Today is National Eagle Scout Day. Arthur Eldred became the first Eagle scout 100 years ago in August, 1912. To celebrate this anniversary, the National Council of BSA determined that we’d honor Eagles on the first day of August.
There are a number of news articles today about this anniversary and one in particular by Michael Malone in the Wall Street Journal provides a very nice summary of Arthur Eldred’s experience in getting this award all those many years ago:
One hundred years ago on Aug. 1, Arthur Eldred, a 17-year-old Boy Scout from Long Island, became the first person to earn the Eagle Scout rank. Eldred, tall, quiet and with a shock of dark hair, had joined scouting largely at the behest of his widowed mother, who hoped it would give some structure to his life. Yet as Eagle Scouts would continue to do throughout the next century, Eldred caught the scouting world by surprise. He was the first of an extraordinary new cohort of young men who were to prove very different from the classic 13-year-old Boy Scout in short pants.
Eldred’s initial accomplishment was to complete the requirements for the rank of Eagle Scout only six months after that supreme award in American scouting was announced in April 1912. The leaders of the Boy Scouts of America (BSA), assuming it would take several years for any boy to earn the required 21 merit badges, hadn’t yet devised a final review system for Eagle candidates; they hadn’t even settled on a design for the medal.
Unsure how to proceed after Eldred qualified for all the badges, the BSA ordered him to come down to its headquarters in Manhattan and put him through what had to be the most intimidating board of review in scouting history—led by the BSA’s founders themselves. Eldred apparently passed with ease. And then, as an indication of what kind of remarkable person scouting would now have, while awaiting his award that summer Eldred saved two of his fellow Scouts from drowning.
Another article (http://www.news-sentinel.com/apps/pbcs.dll/article?AID=/20120801/LIVING/308019998/1008/biz) offers additional insights into the value of becoming an Eagle scout:
Approximately 4 percent of Boy Scouts earn the rank of Eagle Scout, a process that must be completed by age 18.
Each Eagle Scout is required to earn 21 life skills merit badges and to plan, organize and execute an extensive service project — an endeavor that requires an average commitment of 130-185 hours. Environmental Science, Personal Fitness, First Aid, Camping and Family Life are a few of the required merit badges.
Famous Eagle Scouts include President Gerald Ford, Walmart founder Sam Walton, former astronaut and Apollo 13 commander James Lovell, former U.S. Secretary of Defense Robert Gates and Microsoft’s Bill Gates. For a century, Eagle Scouts have excelled as Olympic athletes, Pulitzer Prize winners, Congressional Medal of Honor recipients, and leaders in business, industry and community.

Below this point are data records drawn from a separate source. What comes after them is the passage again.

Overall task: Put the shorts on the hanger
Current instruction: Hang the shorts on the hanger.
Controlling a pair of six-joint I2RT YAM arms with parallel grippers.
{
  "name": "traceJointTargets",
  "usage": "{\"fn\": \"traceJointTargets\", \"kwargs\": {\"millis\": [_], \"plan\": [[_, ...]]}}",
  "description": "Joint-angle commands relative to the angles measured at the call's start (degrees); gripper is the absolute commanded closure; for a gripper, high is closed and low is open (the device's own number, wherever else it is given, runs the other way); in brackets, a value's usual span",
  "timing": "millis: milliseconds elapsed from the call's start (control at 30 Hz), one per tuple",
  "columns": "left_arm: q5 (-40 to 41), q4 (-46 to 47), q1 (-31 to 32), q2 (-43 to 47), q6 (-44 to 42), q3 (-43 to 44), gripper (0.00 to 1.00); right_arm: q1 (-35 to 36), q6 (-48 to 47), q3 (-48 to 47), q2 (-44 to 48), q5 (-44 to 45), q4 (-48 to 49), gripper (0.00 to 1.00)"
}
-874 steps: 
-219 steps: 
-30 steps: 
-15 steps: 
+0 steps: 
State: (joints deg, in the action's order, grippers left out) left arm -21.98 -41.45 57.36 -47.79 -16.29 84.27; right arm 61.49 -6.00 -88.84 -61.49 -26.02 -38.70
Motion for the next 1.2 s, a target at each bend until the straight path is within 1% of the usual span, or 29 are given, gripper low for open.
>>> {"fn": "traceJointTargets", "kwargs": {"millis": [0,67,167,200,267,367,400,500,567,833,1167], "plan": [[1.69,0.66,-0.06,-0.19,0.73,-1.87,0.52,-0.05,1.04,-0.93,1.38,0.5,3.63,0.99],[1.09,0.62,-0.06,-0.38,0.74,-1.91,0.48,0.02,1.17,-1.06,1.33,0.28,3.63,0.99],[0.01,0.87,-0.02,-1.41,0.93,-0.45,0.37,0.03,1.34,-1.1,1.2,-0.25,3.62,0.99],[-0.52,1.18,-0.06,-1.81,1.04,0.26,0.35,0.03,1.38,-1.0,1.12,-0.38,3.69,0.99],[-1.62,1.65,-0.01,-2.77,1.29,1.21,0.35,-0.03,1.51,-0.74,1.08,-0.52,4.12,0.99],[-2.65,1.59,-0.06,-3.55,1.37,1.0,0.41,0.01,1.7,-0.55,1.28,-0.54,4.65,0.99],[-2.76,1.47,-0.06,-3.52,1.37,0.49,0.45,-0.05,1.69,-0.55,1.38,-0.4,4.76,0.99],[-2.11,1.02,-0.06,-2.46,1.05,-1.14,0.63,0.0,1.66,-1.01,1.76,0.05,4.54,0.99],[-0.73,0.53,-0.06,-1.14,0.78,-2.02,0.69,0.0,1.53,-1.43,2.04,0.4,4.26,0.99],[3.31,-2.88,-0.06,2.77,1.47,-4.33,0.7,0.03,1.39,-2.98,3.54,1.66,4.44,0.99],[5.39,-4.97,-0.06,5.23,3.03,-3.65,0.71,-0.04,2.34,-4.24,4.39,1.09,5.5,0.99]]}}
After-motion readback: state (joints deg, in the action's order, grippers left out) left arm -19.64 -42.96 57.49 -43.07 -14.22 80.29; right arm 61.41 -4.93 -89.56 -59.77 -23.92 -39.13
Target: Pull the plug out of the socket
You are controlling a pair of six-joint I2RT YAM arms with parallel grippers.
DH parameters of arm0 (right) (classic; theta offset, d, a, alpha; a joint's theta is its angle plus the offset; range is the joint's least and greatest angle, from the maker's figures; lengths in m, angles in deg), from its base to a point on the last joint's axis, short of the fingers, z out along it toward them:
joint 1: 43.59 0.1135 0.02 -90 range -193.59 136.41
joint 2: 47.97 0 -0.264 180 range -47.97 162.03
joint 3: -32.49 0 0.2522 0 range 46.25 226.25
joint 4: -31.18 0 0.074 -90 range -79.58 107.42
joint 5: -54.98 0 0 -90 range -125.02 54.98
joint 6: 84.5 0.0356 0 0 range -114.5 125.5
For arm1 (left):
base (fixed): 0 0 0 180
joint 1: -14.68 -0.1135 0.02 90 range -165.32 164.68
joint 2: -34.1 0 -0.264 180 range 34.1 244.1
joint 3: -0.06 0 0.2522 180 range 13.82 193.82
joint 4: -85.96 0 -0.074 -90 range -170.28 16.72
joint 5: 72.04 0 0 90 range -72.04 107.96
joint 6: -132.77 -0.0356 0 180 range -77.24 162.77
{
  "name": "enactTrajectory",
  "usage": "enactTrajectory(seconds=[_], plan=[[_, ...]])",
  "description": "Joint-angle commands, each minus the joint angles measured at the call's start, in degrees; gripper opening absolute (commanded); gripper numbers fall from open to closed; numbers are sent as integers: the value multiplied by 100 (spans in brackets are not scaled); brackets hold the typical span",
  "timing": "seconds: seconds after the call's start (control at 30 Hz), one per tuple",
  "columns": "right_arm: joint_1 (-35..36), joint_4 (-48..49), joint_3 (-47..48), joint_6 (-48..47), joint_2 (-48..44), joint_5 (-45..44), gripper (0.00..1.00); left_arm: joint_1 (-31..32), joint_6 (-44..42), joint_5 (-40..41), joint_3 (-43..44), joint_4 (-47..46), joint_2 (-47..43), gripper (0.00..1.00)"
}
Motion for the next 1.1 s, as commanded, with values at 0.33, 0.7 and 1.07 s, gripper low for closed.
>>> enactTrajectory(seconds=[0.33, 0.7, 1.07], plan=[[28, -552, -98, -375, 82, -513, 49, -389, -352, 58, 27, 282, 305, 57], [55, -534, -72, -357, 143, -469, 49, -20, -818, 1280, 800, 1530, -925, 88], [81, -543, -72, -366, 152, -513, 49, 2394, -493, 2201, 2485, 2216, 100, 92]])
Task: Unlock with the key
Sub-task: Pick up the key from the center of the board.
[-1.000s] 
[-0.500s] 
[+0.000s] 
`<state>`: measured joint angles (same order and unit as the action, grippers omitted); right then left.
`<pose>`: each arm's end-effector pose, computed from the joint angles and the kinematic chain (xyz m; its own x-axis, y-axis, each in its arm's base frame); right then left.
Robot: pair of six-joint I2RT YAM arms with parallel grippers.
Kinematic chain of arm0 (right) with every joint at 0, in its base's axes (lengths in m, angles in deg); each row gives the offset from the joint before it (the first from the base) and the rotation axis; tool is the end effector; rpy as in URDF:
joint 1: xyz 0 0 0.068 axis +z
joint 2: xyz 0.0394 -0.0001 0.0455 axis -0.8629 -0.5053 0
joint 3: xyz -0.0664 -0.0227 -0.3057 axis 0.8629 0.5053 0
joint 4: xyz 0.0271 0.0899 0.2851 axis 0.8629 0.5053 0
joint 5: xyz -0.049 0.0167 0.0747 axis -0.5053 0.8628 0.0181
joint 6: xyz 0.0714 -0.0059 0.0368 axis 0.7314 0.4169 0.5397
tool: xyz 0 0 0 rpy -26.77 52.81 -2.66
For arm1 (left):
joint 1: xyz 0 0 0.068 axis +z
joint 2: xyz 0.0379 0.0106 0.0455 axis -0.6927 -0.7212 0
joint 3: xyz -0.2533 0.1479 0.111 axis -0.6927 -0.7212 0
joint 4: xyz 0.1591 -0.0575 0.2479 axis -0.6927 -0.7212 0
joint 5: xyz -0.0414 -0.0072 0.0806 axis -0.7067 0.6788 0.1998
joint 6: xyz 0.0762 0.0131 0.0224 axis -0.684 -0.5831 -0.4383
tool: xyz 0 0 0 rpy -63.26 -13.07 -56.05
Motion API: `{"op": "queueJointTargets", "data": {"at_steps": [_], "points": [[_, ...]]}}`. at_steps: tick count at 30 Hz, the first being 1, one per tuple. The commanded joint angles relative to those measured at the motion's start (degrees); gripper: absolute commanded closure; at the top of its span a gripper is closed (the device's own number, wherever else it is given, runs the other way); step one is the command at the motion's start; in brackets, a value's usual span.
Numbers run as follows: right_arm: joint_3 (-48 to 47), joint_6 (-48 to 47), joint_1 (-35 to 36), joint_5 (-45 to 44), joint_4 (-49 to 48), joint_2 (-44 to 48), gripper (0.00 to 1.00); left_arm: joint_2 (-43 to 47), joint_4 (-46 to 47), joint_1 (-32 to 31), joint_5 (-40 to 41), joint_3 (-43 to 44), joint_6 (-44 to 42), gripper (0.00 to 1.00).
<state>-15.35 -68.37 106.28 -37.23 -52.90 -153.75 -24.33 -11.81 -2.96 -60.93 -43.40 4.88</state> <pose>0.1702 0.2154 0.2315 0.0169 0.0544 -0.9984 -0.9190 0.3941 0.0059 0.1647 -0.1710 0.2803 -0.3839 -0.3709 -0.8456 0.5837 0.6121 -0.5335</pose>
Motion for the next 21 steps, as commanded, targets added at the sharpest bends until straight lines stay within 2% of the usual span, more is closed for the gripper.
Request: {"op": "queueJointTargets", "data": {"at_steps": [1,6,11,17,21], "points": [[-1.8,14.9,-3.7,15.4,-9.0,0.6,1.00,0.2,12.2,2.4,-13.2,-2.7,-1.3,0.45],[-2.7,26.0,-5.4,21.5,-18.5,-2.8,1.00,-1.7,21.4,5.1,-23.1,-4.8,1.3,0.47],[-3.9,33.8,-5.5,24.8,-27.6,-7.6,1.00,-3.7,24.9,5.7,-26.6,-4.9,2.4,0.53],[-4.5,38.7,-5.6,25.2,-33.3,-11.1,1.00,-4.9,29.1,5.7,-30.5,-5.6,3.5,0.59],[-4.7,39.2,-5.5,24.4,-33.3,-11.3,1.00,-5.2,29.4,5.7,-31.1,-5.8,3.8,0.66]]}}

“If you choose to join the military, being an Eagle gives you one pay grade up,” says Nicholson. “(At) the NASA Research Center in Cleveland, there is a poster with all the departments, showing their patches from fuel tech, flight data, aerospace — (more than) 75 divisions.
The headline reads: ‘Before they wore these patches, they wore this.’ At the bottom, under all these NASA patches, is the Eagle patch. They found an Eagle in every one of the NASA Departments.”
“When you are hiring,” he adds, “look for the Eagle on the resume.”
In the past, we’ve published links to research studies on the net benefits of pursuing Eagle rank (https://troop113.wordpress.com/2012/04/11/new-research-study-released-on-eagle-scouts/) and why its a good investment to participate in scouting (https://troop113.wordpress.com/2012/04/12/why-is-it-important-to-encourage-boys-to-work-hard-in-scouting/)
Scouting offers a lot of fun and learning. The program is equally rewarding for parents who get involved by enabling them to witness their sons learning to become self-reliant, and responsible for their patrol’s well being.